Samsara Accuses Rival Motive of Stealing Its Vehicle-Tracking Technology

By Brody Ford | January 24, 2024

Samsara Inc., a maker of vehicle tracking software, sued rival Motive, accusing the startup of systematically stealing its technology.

Motive Technologies Inc., formerly known as KeepTruckin, “based much of its product line and even its business strategy on routinely stealing Samsara’s technologies and fraudulently accessing Samsara’s platforms,” the company said in a statement on Wednesday.

In the patent infringement lawsuit, filed in federal court in Delaware, Samsara asks for unspecified financial damages and an order for Motive to stop using its technologies. The two companies sell internet-connected products and software to manage fleets of vehicles in a variety of industries including transportation, delivery and construction.

Beginning in 2018, Motive employees and executives created accounts with names of fake companies to test Samsara’s technology, Samsara alleges. Motive employees, for example, viewed Samsara’s platform more than 20,000 times, according to the statement.

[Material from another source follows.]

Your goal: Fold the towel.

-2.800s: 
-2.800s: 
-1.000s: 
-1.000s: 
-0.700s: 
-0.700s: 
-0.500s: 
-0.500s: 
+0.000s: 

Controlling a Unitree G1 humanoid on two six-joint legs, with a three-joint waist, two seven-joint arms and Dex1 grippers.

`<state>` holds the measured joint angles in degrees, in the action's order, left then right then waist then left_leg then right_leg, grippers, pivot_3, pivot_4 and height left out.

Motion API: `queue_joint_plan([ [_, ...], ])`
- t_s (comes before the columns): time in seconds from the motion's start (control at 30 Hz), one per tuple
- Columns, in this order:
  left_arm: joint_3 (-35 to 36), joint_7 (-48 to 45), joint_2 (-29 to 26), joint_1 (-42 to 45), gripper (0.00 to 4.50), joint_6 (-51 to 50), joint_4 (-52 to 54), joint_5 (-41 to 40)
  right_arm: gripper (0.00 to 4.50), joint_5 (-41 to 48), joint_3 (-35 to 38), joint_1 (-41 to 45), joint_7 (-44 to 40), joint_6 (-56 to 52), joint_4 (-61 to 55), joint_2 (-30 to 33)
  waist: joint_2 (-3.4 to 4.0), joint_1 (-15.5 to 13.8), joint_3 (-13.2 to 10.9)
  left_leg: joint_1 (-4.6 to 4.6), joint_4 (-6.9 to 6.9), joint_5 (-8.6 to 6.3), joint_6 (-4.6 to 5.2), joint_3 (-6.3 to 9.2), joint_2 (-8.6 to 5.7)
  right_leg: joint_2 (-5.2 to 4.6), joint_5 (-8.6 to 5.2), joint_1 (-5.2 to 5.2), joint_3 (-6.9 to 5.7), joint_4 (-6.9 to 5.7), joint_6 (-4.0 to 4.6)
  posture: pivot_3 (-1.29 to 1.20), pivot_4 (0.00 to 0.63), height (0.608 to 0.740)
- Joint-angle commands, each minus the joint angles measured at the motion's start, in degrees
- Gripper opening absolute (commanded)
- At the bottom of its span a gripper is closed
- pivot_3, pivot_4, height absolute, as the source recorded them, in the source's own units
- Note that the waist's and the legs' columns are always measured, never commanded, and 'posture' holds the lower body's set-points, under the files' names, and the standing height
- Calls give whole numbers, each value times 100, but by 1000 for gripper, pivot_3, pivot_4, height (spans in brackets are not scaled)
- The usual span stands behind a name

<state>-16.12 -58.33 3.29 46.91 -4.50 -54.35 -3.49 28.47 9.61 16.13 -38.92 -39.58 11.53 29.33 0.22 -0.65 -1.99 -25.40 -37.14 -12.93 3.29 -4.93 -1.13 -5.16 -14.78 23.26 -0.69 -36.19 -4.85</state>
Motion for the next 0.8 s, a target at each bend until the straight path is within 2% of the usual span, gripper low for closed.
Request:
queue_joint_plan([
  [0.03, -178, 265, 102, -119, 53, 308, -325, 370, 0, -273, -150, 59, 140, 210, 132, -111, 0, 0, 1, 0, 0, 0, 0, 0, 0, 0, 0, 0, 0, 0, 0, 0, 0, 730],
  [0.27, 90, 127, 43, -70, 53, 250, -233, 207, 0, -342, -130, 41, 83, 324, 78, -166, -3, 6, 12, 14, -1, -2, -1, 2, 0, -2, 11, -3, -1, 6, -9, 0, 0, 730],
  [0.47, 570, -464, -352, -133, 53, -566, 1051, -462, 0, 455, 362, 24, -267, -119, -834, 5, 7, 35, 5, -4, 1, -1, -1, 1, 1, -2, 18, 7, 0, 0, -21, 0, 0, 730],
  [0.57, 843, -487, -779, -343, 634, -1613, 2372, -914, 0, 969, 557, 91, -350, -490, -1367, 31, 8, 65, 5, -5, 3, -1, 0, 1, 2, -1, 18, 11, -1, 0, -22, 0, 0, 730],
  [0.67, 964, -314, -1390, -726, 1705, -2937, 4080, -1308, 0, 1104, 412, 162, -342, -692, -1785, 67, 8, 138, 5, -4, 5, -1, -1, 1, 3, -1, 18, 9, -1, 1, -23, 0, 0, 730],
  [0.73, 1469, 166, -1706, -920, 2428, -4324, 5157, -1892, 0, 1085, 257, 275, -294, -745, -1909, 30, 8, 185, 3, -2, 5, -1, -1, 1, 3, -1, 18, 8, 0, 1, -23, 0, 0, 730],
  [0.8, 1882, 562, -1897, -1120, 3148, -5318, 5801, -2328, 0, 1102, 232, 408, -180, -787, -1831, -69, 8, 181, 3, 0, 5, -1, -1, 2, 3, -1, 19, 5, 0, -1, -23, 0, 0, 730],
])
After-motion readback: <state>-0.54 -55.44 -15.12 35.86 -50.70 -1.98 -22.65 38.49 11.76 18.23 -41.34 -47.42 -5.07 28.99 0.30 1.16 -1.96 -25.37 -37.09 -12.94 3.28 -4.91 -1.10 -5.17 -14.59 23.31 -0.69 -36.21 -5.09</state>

In other cases, Motive employees got information by calling Samsara support and posing as customers, the company said in its lawsuit.

Motive copied products like artificial-intelligence-enabled vehicle dashcams and tracking devices years after Samsara released its own versions, Samsara claims. Motive entered the business of managing physical operations not “as a pioneer or an innovator, but as a follower and a consummate copyist,” according to the complaint.

San Francisco-based Samsara, which went public in December 2021, more than doubled its stock price in 2023 as investors focused on AI saw increased value in the data stored in its platform. Some Wall Street analysts, however, have cautioned that Samsara faces increasing competition in the industry.

Motive, also based in San Francisco, said it was valued at $2.85 billion as of May 2022, with investors including Kleiner Perkins and Insight Partners. Annual recurring revenue was more than $250 million and growing at about 70%, the company said at the time.

Samsara said it asked Motive’s leadership and board of directors to stop accessing its platform over a year before filing suit. The startup was sued in October by Omnitracs, another competitor, which accused it of patent infringement. Motive denied the allegations and asked for the lawsuit to be dismissed.

The new case is Samsara Inc. v. Motive Technologies Inc., US District Court, District of Delaware.